Problem: A symmetrical parabolic vertical curve has a length $L = 200\text{ m}$. The initial grade is $g_1 = +2\%$ and the final grade is $g_2 = -3\%$. The Point of Vertical Intersection (PVI) is located at station $20+00$ with an elevation of $100.00\text{ m}$. Calculate the station and elevation of the highest point on the curve.

Problem: A symmetrical parabolic vertical curve has a length $L = 150\text{ m}$. The initial grade is $g_1 = -4\%$ and the final grade is $g_2 = +2\%$. The Point of Vertical Curvature (PVC) is located at station $10+00$ with an elevation of $120.00\text{ m}$. What is the elevation of the Point of Vertical Tangency (PVT)?

Problem: For the same symmetrical vertical curve (Example 2), calculate the vertical offset $y$ at a horizontal distance $x = 50\text{ m}$ from the PVC.

Problem: An unsymmetrical parabolic vertical curve has a total length $L = 300\text{ m}$. The horizontal distance from the PVC to the PVI is $L_1 = 120\text{ m}$ and the distance from the PVI to the PVT is $L_2 = 180\text{ m}$. The initial grade is $g_1 = -2\%$ and the final grade is $g_2 = +3\%$. What is the external distance $E$ at the PVI?

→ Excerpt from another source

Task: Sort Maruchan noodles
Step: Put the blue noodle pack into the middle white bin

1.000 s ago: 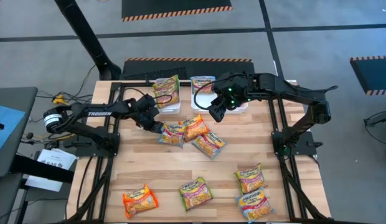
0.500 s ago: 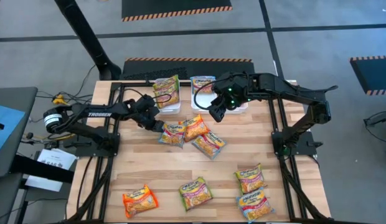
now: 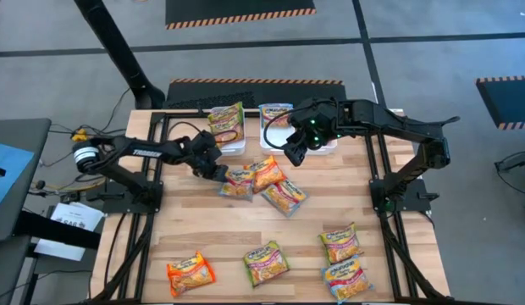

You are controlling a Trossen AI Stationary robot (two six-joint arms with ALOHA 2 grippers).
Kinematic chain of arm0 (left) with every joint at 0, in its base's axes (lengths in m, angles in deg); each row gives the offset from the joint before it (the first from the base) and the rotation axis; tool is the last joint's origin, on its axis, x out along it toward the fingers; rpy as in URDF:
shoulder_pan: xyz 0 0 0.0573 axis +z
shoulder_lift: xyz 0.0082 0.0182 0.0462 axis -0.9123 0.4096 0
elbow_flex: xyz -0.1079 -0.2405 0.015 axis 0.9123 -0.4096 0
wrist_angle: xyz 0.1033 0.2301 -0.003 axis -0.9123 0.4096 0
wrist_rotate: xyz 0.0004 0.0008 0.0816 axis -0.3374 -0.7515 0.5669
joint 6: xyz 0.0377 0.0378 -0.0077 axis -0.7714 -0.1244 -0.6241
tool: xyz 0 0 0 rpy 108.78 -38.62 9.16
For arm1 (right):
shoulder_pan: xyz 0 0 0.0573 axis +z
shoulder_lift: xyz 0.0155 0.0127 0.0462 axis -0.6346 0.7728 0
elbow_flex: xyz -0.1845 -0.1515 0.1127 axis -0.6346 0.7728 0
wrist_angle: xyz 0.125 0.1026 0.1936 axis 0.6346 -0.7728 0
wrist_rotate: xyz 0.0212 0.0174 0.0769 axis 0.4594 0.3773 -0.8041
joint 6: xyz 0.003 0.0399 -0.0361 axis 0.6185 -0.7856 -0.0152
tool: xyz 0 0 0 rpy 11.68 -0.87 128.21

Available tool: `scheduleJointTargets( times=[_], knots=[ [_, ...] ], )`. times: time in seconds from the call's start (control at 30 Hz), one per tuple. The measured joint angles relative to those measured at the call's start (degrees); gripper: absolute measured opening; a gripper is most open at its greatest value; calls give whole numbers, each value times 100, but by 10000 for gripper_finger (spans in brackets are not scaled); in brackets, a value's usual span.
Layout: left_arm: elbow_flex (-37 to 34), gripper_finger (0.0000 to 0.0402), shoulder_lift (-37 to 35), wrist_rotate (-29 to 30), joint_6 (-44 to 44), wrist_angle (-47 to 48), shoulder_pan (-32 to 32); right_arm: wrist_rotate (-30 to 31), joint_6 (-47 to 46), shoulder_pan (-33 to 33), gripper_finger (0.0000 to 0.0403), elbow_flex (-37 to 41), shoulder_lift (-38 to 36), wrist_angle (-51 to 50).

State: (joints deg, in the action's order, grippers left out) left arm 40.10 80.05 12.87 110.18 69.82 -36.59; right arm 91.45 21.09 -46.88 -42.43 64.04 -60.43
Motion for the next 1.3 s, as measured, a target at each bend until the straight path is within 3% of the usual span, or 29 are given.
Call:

Problem: A highway passing under a bridge requires an elevation of at least $105.00\text{ m}$ at the PVI station to maintain clearance. The PVC is at elevation $108.00\text{ m}$ and $L_1 = 80\text{ m}$. The initial grade is $-4\%$. What is the maximum length of $L_2$ if the final grade is $+2\%$ to ensure the sag curve clears the bridge constraints? The external distance must not raise the curve above $105.00\text{ m}$ at the PVI.

Problem: For an unsymmetrical curve with $L_1 = 150\text{ m}$, $L_2 = 100\text{ m}$, $g_1 = 3\%$, and $g_2 = -1\%$, calculate the difference in elevation between the initial tangent at the PVI and the curve itself at that same station.

Problem: A crest vertical curve must be designed for a stopping sight distance of $S = 140\text{ m}$. The initial grade is $g_1 = +4\%$ and the final grade is $g_2 = -2\%$. Assuming driver eye height $h_1 = 1.08\text{ m}$ and object height $h_2 = 0.60\text{ m}$, determine the required length of the curve. Assume $S < L$.

Problem: A sag vertical curve has a length $L = 250\text{ m}$. The grades are $g_1 = -3\%$ and $g_2 = +3\%$. The stopping sight distance required is $S = 180\text{ m}$. Determine if the curve provides adequate headlight sight distance. Use the standard formula for sag curves $L = \frac{A S^2}{120 + 3.5S}$ assuming $S < L$.

Problem: A minor crest vertical curve connects an initial grade of $g_1 = +2\%$ and a final grade of $g_2 = -1\%$. The required stopping sight distance is $S = 200\text{ m}$. Assuming driver eye height $h_1 = 1.08\text{ m}$ and object height $h_2 = 0.60\text{ m}$, determine the required length of the curve. Assume $S > L$.